Jeff co-founded the Weather Underground in 1995 while working on his Ph.D. He flew with the NOAA Hurricane Hunters from 1986-1990.
By: Dr. Jeff Masters , 3:19 AM GMT on October 28, 2007
The surface low pressure system about 150 miles south of the Haiti/Dominican Republic border has gained enough organization to be upgraded to Tropical Depression 16. Long range radar of of Puerto Rico shows bands of heavy rain continuing to affect the region. Satellite loops show most of the heavy thunderstorm activity is to the north and east of the low's center of circulation, but these thunderstorms have shown some impressive development tonight. Wind shear has fallen to 15-20 knots tonight, and is expected to fall below 15 knots on Sunday. This should allow TD 16 to develop into a tropical storm on Sunday.
Figure 1. Latest satellite rainfall estimate for TD 16.
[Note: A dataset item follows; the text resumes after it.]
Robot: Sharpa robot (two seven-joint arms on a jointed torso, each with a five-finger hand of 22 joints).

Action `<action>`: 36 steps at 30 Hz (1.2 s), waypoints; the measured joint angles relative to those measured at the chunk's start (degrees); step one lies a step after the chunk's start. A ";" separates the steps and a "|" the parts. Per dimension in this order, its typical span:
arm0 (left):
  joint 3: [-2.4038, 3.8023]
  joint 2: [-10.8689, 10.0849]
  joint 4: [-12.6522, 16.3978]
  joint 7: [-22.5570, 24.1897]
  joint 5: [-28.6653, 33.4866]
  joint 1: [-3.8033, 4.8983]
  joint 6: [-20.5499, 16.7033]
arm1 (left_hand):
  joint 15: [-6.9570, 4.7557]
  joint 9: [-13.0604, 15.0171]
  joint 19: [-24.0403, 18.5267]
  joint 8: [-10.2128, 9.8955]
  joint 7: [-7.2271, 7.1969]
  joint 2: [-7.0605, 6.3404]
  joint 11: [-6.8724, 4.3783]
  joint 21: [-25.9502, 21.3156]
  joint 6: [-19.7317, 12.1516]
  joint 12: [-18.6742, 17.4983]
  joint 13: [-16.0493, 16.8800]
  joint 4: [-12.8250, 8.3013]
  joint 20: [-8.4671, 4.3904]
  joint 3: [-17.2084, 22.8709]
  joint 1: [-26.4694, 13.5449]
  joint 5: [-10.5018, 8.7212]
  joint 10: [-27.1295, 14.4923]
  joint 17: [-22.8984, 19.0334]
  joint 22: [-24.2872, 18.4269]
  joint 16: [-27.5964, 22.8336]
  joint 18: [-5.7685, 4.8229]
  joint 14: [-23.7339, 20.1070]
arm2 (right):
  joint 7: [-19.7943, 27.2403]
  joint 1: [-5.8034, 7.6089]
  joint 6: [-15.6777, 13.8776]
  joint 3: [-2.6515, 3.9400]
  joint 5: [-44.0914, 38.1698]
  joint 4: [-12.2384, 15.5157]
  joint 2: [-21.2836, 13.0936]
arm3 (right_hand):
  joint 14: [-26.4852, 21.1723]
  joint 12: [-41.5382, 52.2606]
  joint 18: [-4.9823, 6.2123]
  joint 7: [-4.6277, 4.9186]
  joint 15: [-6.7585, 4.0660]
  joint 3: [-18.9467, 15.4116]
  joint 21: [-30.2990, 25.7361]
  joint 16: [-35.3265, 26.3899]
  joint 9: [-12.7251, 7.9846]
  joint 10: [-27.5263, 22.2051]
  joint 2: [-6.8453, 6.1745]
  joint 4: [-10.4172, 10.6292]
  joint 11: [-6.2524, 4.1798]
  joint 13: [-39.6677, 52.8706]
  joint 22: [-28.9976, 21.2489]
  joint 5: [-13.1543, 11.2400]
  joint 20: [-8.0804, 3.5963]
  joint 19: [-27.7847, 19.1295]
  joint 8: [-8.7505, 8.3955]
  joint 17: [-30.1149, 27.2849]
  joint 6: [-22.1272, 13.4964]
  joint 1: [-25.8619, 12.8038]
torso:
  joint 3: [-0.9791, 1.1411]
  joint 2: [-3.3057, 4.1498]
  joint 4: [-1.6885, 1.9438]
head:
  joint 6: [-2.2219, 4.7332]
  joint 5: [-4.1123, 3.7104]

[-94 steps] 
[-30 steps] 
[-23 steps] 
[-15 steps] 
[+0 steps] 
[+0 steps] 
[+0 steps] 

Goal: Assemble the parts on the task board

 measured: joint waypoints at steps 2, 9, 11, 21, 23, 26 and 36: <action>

This is a slow moving system that will dump very dangerous amounts of rain along its path. The system will continue to bring heavy rains and the threat of flash flooding and mudslides to Puerto Rico through Sunday night. Heavy rains of up to eight inches have already fallen in southeast Puerto Rico and the Virgin Islands (Figure 1). Heavy rains will also affect the Dominican Republic and Haiti Sunday and Monday, and are likely to trigger life-threatening flash floods in Haiti.
This afternoon's 18Z (2 pm EDT) major intensity forecast models--the GFDL, HWRF, and SHIPS models--all agree that TD 16 will intensify into a hurricane. The 18Z GFDL, HWRF, and UKMET models predict TD 16 will move northwesterly across Hispaniola, then into the Bahamas on Tuesday, and intensify into a Category 1 hurricane over the central Bahamas on Tuesday. A trough of low pressure would then swing TD 16 northeastwards out to sea. This forecast track seems unreasonable, as TD 16 has headed more to the west today than these models predicted.
The ECMWF and GFS models predict TD 16 will track west-northwest along the length of Cuba, then pass within 50 miles of Miami on Thursday before recurving northeastwards out to sea. These models do not intensify TD 16 into a hurricane, due to the amount of time the storm spends over the mountainous terrain of Cuba. This is a reasonable forecast, should TD 16 track over Cuba for a long distance.
I believe the 12Z forecast of the NOGAPS model, which predicts a more southerly track into the Western Caribbean, just south of Cuba, is the most reasonable one. This track would favor TD 16 developing into a hurricane, possibly a major hurricane, since the heat content of the waters in the Western Caribbean is high, and the wind shear will be lower further to the south.
The area of disturbed area of weather in the extreme Western Caribbean, just east of the Yucatan Peninsula now appears to be too insignificant to affect the path or intensity of TD 16 very much.
I'll have an update Sunday morning.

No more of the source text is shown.